Sul territorio formiginese sarà installata un Ecosorgente e sei erogatori di acqua. I due progetti del Comune di Formigine hanno ricevuto un finanziamento da Atersir, l’Agenzia territoriale dell’Emilia-Romagna per i servizi idrici e rifiuti, per un totale di oltre 33mila euro.
La casetta urbana per l’erogazione di acqua del pubblico acquedotto sarà posizionata nei pressi del parco pubblico di Magreta (via Cattelani), vicino al parcheggio e alle scuole Palmieri, ed avrà a disposizione acqua refrigerata liscia, refrigerata leggermente gassata e refrigerata gassata. Tra i risultati attesi grazie all’installazione dell’Ecosorgente, si stima un risparmio del numero di bottiglie di plastica superiore alle 166mila all’anno, per un totale di circa 7 tonnellate di PET in meno, e una riduzione annua dell’emissione di CO2 di circa 50 tonnellate. Per quanto riguarda invece i risultati attesi dall’installazione dei sei erogatori di acqua presso le sedi pubbliche (tra queste il castello e la biblioteca comunale), si stima un risparmio del numero di bottiglie di plastica che supera le 25mila all’anno, per un totale di 1,5 tonnellate di PET in meno, e una riduzione annua dell’emissione di CO2 pari a 7,5 tonnellate.
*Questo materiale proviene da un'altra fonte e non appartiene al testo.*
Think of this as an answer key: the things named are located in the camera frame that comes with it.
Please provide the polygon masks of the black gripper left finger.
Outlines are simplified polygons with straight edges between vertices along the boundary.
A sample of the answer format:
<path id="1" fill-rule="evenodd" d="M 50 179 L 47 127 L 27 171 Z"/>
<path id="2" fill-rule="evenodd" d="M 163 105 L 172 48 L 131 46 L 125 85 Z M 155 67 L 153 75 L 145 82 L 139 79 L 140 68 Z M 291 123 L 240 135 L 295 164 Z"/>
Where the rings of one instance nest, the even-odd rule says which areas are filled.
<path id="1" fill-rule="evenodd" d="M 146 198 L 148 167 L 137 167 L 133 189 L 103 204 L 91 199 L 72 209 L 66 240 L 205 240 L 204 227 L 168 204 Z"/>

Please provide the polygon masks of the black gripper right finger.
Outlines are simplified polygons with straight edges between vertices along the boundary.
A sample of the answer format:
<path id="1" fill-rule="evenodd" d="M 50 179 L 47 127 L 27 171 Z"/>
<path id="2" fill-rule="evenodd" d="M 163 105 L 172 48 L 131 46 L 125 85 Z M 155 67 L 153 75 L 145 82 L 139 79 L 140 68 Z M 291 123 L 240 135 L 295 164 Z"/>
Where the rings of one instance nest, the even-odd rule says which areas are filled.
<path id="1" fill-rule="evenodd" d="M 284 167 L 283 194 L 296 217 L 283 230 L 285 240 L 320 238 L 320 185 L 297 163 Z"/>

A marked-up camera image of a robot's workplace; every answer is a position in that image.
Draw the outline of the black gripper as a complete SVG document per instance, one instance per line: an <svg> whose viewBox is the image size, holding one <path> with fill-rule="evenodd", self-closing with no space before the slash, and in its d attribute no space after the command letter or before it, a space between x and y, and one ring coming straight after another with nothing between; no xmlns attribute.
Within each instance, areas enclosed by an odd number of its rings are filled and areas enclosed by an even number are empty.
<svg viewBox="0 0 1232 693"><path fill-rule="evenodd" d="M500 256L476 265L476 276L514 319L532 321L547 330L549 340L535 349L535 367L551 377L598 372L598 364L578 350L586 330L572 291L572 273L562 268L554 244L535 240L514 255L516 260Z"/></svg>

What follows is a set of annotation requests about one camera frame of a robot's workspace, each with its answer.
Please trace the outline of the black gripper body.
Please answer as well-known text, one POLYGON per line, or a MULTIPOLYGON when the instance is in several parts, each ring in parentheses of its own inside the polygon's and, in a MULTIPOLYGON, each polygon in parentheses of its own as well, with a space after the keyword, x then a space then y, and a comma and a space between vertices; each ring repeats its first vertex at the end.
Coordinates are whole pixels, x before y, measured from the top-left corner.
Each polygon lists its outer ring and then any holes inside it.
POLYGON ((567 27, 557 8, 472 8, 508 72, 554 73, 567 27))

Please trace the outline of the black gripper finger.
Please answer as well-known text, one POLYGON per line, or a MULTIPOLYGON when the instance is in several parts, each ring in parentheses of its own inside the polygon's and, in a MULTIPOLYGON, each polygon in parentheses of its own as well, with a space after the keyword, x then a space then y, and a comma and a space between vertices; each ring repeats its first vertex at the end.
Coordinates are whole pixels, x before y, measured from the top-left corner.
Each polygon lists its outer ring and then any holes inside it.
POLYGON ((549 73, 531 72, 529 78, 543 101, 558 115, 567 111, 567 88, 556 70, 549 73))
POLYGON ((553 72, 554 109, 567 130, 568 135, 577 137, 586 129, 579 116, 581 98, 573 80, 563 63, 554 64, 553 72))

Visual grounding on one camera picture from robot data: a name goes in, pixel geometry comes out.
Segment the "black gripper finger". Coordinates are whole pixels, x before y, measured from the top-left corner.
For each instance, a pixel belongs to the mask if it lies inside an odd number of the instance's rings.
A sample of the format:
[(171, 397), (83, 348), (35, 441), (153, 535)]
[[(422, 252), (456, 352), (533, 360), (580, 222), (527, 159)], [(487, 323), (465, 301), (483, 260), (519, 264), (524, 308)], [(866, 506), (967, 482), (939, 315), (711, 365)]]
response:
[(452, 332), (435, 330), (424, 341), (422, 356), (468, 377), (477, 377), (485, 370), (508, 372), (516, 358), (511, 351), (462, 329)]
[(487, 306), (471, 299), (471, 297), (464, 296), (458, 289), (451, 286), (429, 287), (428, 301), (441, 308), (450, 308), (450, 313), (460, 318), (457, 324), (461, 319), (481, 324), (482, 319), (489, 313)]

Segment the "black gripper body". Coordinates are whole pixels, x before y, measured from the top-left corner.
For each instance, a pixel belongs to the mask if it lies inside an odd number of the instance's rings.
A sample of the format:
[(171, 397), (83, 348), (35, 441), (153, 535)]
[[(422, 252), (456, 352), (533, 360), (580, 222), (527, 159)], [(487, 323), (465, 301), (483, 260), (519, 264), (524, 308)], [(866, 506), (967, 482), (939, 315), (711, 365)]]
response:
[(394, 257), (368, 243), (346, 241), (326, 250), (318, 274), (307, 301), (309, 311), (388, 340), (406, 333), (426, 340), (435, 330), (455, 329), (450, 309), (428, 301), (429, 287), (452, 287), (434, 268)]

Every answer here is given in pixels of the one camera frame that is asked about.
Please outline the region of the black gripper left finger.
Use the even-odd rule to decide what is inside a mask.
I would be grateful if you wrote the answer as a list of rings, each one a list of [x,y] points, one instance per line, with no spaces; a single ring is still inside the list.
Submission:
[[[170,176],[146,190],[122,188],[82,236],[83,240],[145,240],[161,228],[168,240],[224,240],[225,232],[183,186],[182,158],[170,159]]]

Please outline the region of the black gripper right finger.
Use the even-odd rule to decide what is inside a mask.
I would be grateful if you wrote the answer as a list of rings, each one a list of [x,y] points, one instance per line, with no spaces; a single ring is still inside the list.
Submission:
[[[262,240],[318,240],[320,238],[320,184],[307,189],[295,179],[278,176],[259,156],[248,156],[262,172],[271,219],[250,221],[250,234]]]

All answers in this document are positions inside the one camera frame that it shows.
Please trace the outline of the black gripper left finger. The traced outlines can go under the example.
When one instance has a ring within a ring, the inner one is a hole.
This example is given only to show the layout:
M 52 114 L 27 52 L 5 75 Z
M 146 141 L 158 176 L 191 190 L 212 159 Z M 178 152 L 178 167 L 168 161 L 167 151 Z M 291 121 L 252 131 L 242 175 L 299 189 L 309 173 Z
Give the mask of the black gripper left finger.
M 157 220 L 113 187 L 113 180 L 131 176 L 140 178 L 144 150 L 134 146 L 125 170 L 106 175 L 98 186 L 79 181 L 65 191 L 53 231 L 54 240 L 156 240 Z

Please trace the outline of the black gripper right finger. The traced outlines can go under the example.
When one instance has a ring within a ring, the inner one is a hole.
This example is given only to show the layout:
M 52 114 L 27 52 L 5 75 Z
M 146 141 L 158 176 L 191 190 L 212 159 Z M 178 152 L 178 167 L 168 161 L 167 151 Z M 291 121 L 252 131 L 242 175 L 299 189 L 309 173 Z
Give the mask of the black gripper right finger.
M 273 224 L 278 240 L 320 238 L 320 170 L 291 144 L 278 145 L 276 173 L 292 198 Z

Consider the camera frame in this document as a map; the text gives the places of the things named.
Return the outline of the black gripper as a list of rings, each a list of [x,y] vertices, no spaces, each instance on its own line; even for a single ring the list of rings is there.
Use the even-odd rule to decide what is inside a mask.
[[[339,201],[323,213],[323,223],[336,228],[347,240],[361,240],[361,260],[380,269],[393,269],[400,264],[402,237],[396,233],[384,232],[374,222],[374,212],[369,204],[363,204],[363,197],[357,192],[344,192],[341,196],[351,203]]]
“L’installazione della nuova Ecosorgente a Magreta e dei sei erogatori d’acqua nelle nostre sedi pubbliche, come il castello e la biblioteca – spiega l’assessora all’ambiente Giorgia Lombardo -, non sono solo un servizio per i cittadini, ma rappresentano un impegno tangibile per la riduzione dei prodotti in plastica monouso”.